By midmorning, only 21 people had registered at the center, and Najjar was the only Jewish man. A clutch of elderly women sat chatting in a corner. Several dozen green cots, each with a white Red Cross blanket, stretched across the floor of the school gym.
“We’re trying to accommodate their customs, and the shelter is open to all,” said Susan Dubourg, a Red Cross volunteer managing the shelter.
Not everyone who had come so far appeared to be an observant Jew, she said. With separate sleeping quarters, the shelter can house up to 100 people, and in a crunch could sleep 300 if needed, Dubourg said.
“They are definitely well-prepared here,” said John Rocchetti, 66, an Italian Catholic who grew up in Brooklyn’s predominantly Orthodox Borough Park neighborhood, and was evacuated from his top-floor apartment in the seaside district of Far Rockaway.
“I live in a Jewish neighborhood, and some of my best friends are Jewish,” he said with a laugh. As a vegetarian, the retired school-bus driver says he likes the Kosher food at the shelter.
The lack of arrivals didn’t surprise Chaim Shapiro, a West Hempstead resident who popped in to the shelter to see how he and his nearby synagogue could help.

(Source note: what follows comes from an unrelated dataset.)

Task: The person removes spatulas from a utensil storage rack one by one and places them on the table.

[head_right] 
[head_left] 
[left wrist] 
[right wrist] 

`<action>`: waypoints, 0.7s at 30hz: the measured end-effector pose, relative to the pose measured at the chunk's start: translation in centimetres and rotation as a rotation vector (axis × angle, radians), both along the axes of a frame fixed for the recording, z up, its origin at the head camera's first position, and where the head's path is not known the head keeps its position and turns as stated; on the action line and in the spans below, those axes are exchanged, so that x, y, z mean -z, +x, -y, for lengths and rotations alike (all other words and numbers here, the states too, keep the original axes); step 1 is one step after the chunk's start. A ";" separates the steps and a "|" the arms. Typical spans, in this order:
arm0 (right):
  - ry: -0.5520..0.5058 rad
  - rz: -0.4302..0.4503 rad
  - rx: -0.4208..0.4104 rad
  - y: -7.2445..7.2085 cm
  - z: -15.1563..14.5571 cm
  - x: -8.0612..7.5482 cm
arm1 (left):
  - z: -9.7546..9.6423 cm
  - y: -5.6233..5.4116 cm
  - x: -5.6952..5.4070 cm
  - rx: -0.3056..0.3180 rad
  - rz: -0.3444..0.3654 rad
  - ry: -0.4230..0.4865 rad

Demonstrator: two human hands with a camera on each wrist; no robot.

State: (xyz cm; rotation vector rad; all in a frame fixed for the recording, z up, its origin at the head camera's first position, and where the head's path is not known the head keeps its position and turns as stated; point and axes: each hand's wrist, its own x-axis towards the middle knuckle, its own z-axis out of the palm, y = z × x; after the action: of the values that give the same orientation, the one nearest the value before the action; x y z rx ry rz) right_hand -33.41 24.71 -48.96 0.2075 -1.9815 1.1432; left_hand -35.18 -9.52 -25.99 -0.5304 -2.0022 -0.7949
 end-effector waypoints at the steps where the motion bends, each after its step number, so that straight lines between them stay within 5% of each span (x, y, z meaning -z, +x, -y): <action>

“The community tends to rally around itself; people open their spare bedrooms to neighbors and family, so I’d guess there will be less than 100 people here,” he said.
“If they get 10 men here, I’ll tell them to bring over the siddurim and the Torah,” he added, referring to prayer books and the scroll of the Old Testament.
When Hurricane Irene hit Long Island last August, Najjar and his then-wife and children didn’t seek out a shelter. “She said, ’Let’s go hide in the basement.’ She did it, but, Baruch Hashem, nothing happened,” he said intoning a Hebrew phrase praising the name of God.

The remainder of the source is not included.